• What to work on: Reproduce the full listing without a single change.

• Source material:
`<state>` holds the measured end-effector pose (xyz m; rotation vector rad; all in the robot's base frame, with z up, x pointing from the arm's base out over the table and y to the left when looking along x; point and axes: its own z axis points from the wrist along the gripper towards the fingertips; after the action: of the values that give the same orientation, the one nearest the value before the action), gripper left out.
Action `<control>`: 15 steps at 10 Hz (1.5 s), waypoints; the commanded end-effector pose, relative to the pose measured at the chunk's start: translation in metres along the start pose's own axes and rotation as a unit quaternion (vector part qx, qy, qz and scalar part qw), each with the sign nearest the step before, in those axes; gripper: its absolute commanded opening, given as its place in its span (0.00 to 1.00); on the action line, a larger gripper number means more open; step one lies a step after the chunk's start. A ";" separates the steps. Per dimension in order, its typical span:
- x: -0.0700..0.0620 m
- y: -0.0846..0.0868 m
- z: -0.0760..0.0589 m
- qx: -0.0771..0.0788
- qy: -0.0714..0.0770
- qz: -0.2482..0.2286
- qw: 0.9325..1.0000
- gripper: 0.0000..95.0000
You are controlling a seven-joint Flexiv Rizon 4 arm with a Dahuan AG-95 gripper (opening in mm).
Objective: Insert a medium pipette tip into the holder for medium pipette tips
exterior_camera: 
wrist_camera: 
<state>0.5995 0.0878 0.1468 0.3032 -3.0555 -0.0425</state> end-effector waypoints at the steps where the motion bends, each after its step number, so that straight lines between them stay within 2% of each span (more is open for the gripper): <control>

• Solution to this problem:
`<state>` holds the measured end-effector pose (xyz m; rotation vector rad; all in the robot's base frame, with z up, x pointing from the arm's base out over the table and y to the left when looking along x; point and axes: its own z axis points from the wrist along the gripper towards the fingertips; after the action: of the values that give the same orientation, the one nearest the value before the action), gripper left out.
Action `<control>`: 15 steps at 10 Hz (1.5 s), waypoints; the commanded end-effector pose, relative to the pose measured at the chunk's start: translation in metres along the start pose's own axes and rotation as a unit quaternion (vector part qx, qy, qz and scalar part qw), each with the sign nearest the step before, in those axes; gripper: its absolute commanded opening, given as its place in its span (0.00 to 1.00); on the action line, a larger gripper number means more open; step one lies a step after the chunk's start. A ";" separates the steps. Per dimension in order, its typical span:
- x: -0.0700..0.0620 m
- y: -0.0846..0.0868 m
- z: -0.0760..0.0589 m
- qx: -0.0771..0.0788
- qy: -0.0714..0.0770
- qz: -0.2482..0.2286
- qw: 0.9325..1.0000
- gripper: 0.0000..95.0000
You are controlling a seven-joint Flexiv Rizon 4 arm with a Dahuan AG-95 gripper (opening in mm).
Objective: Insert a medium pipette tip into the holder for medium pipette tips
exterior_camera: 
wrist_camera: 
<state>0.5995 0.0878 0.1468 0.3032 -3.0555 -0.0425</state> end-effector waypoints at the steps where the motion bends, each after its step number, so that straight lines between them stay within 2% of each span (more is open for the gripper): <control>

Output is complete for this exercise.